Minutes from the Fed’s Open Market Committee’s meeting on Dec. 11-12 showed yesterday that members were divided between a mid- or end-of-year end to the debt purchases, known as qualitative easing. The metal pared a decline to a four-month low after the U.S. unemployment rate remained at 7.8 percent in December, signaling the central bank probably won’t rush to end its third round of stimulus efforts.

“The market is being held hostage by the Fed’s statement,” David Lee, a vice president at Heraeus Precious Metals Management in New York, said in a telephone interview. “This is a knee-jerk reaction.”

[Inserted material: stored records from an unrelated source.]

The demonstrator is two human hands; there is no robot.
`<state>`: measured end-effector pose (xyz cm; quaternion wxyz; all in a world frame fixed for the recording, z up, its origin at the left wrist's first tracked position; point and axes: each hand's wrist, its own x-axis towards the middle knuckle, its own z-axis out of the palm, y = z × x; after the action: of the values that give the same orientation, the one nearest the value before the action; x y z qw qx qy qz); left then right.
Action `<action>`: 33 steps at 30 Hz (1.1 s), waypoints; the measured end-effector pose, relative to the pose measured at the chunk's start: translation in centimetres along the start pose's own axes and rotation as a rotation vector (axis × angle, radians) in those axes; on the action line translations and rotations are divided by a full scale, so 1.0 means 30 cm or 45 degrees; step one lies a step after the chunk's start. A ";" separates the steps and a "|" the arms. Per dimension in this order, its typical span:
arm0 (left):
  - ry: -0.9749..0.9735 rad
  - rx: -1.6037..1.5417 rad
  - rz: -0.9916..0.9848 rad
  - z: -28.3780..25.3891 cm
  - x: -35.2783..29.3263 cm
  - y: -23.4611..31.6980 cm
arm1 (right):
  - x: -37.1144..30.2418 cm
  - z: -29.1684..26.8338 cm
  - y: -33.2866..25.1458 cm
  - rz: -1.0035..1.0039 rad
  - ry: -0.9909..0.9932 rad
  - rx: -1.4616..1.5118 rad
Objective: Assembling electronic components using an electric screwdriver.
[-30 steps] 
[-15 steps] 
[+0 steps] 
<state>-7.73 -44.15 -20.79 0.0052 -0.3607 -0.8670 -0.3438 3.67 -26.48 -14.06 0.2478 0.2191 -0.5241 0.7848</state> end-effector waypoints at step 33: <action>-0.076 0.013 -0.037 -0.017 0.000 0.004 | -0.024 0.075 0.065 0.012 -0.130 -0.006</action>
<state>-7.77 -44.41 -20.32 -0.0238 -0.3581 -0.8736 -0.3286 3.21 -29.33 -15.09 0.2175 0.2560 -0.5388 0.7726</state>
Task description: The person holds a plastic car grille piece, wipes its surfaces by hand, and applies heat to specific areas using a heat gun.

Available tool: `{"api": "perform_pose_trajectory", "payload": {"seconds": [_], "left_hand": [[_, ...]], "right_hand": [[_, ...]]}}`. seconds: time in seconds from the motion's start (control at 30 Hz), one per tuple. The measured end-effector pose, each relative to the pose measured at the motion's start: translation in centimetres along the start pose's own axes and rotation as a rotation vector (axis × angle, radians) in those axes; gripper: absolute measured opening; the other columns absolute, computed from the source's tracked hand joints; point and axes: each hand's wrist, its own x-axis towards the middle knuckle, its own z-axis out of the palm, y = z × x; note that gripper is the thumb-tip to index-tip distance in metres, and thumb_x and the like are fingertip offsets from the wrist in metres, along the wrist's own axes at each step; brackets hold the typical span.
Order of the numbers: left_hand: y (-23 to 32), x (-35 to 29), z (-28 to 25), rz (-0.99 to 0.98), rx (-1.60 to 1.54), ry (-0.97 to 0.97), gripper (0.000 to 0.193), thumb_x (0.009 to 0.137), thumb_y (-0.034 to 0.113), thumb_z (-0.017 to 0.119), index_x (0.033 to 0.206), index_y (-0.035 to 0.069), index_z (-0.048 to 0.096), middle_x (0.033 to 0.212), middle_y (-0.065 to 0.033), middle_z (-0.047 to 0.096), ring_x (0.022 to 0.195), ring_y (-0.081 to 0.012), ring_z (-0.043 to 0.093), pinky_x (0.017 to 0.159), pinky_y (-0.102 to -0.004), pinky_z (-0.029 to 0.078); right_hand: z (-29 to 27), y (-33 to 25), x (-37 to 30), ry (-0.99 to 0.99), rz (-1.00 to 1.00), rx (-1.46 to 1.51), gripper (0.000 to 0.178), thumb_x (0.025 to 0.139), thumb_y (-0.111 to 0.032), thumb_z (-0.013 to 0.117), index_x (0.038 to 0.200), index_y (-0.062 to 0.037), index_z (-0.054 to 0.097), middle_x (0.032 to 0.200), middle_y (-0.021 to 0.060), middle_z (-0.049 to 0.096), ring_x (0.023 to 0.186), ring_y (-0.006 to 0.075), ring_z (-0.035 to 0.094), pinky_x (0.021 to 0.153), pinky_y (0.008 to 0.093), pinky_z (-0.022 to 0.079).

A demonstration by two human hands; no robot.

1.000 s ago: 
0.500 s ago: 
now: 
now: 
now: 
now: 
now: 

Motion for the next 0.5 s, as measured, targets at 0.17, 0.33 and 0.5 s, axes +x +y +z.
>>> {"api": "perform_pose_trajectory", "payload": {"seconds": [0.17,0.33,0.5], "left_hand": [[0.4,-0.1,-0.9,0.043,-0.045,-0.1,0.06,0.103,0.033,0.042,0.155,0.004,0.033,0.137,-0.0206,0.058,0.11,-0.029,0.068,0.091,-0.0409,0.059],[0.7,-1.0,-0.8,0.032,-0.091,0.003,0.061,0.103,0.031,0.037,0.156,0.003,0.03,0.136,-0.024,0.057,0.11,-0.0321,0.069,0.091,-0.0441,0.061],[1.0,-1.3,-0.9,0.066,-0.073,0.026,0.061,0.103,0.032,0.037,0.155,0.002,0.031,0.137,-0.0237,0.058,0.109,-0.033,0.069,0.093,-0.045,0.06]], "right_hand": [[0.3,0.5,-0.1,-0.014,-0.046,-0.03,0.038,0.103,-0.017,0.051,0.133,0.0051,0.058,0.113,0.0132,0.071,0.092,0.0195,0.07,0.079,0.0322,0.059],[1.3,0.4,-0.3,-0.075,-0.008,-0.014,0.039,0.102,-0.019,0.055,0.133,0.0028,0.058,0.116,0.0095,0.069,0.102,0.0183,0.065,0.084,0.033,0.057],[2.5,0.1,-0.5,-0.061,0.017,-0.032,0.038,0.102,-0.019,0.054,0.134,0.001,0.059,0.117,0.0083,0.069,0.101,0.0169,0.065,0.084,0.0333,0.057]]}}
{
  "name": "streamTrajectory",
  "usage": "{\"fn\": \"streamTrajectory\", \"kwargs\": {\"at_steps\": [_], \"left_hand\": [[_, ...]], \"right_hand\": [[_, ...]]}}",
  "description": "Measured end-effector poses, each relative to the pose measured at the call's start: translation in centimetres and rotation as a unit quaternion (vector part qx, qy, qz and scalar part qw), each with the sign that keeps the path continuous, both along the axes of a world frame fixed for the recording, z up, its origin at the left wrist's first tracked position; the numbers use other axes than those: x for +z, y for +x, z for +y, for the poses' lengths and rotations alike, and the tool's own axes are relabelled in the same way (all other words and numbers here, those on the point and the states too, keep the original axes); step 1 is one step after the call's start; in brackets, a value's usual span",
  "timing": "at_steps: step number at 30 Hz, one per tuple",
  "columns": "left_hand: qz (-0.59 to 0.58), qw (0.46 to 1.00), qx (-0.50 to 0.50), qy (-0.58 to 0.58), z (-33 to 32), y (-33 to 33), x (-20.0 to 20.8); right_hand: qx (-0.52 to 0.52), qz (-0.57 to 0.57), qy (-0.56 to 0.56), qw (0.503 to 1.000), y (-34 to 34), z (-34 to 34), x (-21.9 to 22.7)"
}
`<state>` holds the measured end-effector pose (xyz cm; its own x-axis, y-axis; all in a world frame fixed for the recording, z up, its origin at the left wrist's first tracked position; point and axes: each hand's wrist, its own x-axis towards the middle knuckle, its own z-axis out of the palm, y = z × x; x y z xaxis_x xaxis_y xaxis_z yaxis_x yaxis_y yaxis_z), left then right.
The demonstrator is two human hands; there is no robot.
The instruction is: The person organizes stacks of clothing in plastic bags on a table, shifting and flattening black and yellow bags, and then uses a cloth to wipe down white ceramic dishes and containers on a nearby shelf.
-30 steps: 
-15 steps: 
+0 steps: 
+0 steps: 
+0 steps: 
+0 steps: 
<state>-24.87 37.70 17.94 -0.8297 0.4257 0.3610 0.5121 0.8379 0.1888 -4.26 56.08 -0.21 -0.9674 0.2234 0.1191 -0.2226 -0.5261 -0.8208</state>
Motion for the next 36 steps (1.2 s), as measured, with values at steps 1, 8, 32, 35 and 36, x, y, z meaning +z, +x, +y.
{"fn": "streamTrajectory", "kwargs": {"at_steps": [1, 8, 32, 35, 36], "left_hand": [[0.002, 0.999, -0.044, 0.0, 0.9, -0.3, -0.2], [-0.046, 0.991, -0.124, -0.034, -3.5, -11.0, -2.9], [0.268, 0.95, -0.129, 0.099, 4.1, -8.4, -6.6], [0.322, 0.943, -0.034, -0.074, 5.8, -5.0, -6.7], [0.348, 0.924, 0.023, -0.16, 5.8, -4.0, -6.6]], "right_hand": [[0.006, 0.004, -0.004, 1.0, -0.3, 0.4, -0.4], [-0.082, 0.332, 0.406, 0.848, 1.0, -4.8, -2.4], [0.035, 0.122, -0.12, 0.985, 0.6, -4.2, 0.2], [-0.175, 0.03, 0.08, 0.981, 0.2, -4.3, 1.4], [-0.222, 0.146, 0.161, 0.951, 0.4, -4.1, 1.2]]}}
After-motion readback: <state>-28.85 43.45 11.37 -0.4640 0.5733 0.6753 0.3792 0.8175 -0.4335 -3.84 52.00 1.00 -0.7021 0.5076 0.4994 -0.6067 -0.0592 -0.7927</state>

Gold futures for February delivery slid 1.5 percent to settle at $1,648.90 an ounce at 1:35 p.m. on the Comex in New York. Earlier, the price touched $1,626, the lowest since Aug. 21. This week, the metal dropped 0.4 percent, the sixth straight loss and the longest slump since mid-May 2004.

The Labor Department said today that the November jobless rate was revised up to 7.8 percent.

“The unemployment number tells us that the health of the economy has not improved significantly,” Lee said.

Yesterday, holdings in exchange-traded products backed by gold fell 10.2 metric tons, the most since May, to 2,620.8 tons, data compiled by Bloomberg showed.

Silver futures for March delivery slumped 2.5 percent to $29.946 an ounce, the biggest drop for a most-active contract since Dec. 20. Earlier, the price touched $29.24, the lowest since Aug. 21.

On the New York Mercantile Exchange, platinum futures for April delivery slipped 1.4 percent to settle at $1,558.50 an ounce, the first decline this week. Palladium futures for March delivery dropped 1.2 percent to $688.50 an ounce, extending the weekly loss to 1.7 percent.